> [Required action]:
Would you print the records below word for word, without the pictures?

> [Provided entries]:
************
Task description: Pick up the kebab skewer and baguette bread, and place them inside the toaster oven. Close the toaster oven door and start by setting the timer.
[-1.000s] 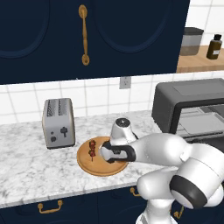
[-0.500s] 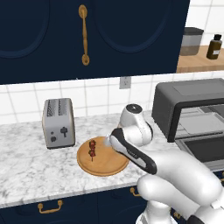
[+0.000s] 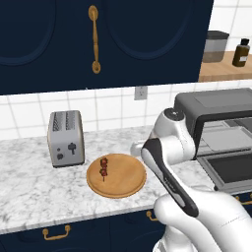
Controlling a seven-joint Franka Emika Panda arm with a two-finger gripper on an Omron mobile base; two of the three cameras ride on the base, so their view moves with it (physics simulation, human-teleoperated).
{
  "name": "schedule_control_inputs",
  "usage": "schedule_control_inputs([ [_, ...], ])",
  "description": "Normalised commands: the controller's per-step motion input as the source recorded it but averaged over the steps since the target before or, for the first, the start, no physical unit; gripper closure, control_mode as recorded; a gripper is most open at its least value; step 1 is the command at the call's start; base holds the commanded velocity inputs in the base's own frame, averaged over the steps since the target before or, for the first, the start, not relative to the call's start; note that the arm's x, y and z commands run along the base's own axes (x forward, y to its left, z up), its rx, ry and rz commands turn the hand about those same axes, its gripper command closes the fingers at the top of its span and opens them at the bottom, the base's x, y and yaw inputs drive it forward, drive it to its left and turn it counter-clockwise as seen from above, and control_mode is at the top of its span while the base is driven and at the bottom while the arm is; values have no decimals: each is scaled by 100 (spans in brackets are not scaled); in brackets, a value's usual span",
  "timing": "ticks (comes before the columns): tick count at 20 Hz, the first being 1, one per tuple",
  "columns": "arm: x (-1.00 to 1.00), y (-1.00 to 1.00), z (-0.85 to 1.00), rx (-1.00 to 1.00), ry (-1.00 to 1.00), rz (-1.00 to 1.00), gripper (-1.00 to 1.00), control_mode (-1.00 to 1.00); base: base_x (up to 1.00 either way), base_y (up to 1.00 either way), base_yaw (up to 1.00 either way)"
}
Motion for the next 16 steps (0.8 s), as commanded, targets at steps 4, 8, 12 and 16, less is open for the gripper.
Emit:
schedule_control_inputs([
  [4,-7,-54,56,2,0,-27,100,-100,0,0,0],
  [8,-4,-60,25,1,0,-28,100,-100,0,0,0],
  [12,0,-35,14,0,0,-31,100,-100,0,0,0],
  [16,-2,-51,9,0,0,-29,100,-100,0,0,0],
])
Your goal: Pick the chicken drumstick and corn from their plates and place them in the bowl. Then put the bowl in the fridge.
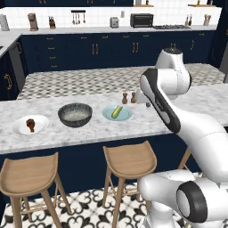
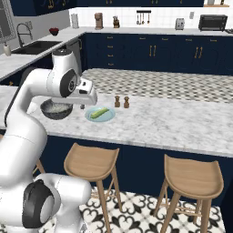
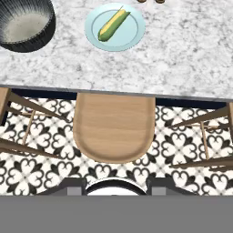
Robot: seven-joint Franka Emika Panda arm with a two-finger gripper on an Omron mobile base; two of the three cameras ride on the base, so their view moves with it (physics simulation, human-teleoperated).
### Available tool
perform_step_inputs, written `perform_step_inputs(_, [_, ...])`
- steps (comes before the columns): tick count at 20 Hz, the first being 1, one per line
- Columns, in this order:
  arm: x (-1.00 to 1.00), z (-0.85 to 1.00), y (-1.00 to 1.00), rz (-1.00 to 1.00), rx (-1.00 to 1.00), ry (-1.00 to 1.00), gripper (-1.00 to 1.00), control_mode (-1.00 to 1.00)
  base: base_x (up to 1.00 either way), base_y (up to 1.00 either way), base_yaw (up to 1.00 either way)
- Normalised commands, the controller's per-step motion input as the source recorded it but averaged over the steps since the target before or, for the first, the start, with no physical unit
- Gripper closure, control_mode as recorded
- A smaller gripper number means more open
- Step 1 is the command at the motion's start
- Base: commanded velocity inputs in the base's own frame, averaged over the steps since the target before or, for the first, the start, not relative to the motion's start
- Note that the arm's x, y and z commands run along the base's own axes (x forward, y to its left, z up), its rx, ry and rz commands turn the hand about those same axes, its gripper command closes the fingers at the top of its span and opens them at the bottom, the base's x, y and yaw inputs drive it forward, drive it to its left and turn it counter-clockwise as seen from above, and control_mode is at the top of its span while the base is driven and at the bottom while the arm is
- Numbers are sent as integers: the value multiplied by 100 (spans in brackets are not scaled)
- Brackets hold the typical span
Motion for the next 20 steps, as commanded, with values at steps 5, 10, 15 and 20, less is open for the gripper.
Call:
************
> [Result of the exercise]:
Task description: Pick up the kebab skewer and baguette bread, and place them inside the toaster oven. Close the toaster oven door and start by setting the timer.
[-1.000s] 
[-0.500s] 
[+0.000s] 
Controlling a seven-joint Franka Emika Panda arm with a two-finger gripper on an Omron mobile base; two of the three cameras ride on the base, so their view moves with it (physics simulation, human-teleoperated).
{
  "name": "schedule_control_inputs",
  "usage": "schedule_control_inputs([ [_, ...], ])",
  "description": "Normalised commands: the controller's per-step motion input as the source recorded it but averaged over the steps since the target before or, for the first, the start, no physical unit; gripper closure, control_mode as recorded; a gripper is most open at its least value; step 1 is the command at the call's start; base holds the commanded velocity inputs in the base's own frame, averaged over the steps since the target before or, for the first, the start, not relative to the call's start; note that the arm's x, y and z commands run along the base's own axes (x forward, y to its left, z up), its rx, ry and rz commands turn the hand about those same axes, its gripper command closes the fingers at the top of its span and opens them at the bottom, the base's x, y and yaw inputs drive it forward, drive it to its left and turn it counter-clockwise as seen from above, and control_mode is at the top of its span while the base is driven and at the bottom while the arm is; values have no decimals: each is scaled by 100 (spans in brackets are not scaled); in brackets, a value's usual span",
  "timing": "ticks (comes before the columns): tick count at 20 Hz, the first being 1, one per tuple",
  "columns": "arm: x (-1.00 to 1.00), y (-1.00 to 1.00), z (-0.85 to 1.00), rx (-1.00 to 1.00), ry (-1.00 to 1.00), rz (-1.00 to 1.00), gripper (-1.00 to 1.00), control_mode (-1.00 to 1.00); base: base_x (up to 1.00 either way), base_y (up to 1.00 either way), base_yaw (up to 1.00 either way)"
}
Motion for the next 16 steps (0.8 s), as commanded, targets at steps 4, 8, 12 and 16, less is open for the gripper.
Emit:
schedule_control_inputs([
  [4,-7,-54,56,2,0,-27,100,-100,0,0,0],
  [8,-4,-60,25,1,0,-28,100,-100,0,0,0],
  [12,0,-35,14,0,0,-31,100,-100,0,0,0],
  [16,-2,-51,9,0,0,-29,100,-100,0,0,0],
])
Your goal: Pick the chicken drumstick and corn from their plates and place them in the bowl. Then put the bowl in the fridge.
Robot: seven-joint Franka Emika Panda arm with a two-finger gripper on an Omron mobile base; two of the three cameras ride on the base, so their view moves with it (physics simulation, human-teleoperated).
### Available tool
perform_step_inputs, written `perform_step_inputs(_, [_, ...])`
- steps (comes before the columns): tick count at 20 Hz, the first being 1, one per line
- Columns, in this order:
  arm: x (-1.00 to 1.00), z (-0.85 to 1.00), y (-1.00 to 1.00), rz (-1.00 to 1.00), rx (-1.00 to 1.00), ry (-1.00 to 1.00), gripper (-1.00 to 1.00), control_mode (-1.00 to 1.00)
  base: base_x (up to 1.00 either way), base_y (up to 1.00 either way), base_yaw (up to 1.00 either way)
- Normalised commands, the controller's per-step motion input as the source recorded it but averaged over the steps since the target before or, for the first, the start, with no physical unit
- Gripper closure, control_mode as recorded
- A smaller gripper number means more open
- Step 1 is the command at the motion's start
- Base: commanded velocity inputs in the base's own frame, averaged over the steps since the target before or, for the first, the start, not relative to the motion's start
- Note that the arm's x, y and z commands run along the base's own axes (x forward, y to its left, z up), its rx, ry and rz commands turn the hand about those same axes, its gripper command closes the fingers at the top of its span and opens them at the bottom, the base's x, y and yaw inputs drive it forward, drive it to its left and turn it counter-clockwise as seen from above, and control_mode is at the top of its span while the base is driven and at the bottom while the arm is
- Numbers are sent as integers: the value multiplied by 100 (spans in brackets are not scaled)
- Brackets hold the typical span
Motion for the next 20 steps, as commanded, with values at steps 5, 10, 15 and 20, less is open for the gripper.
Call:

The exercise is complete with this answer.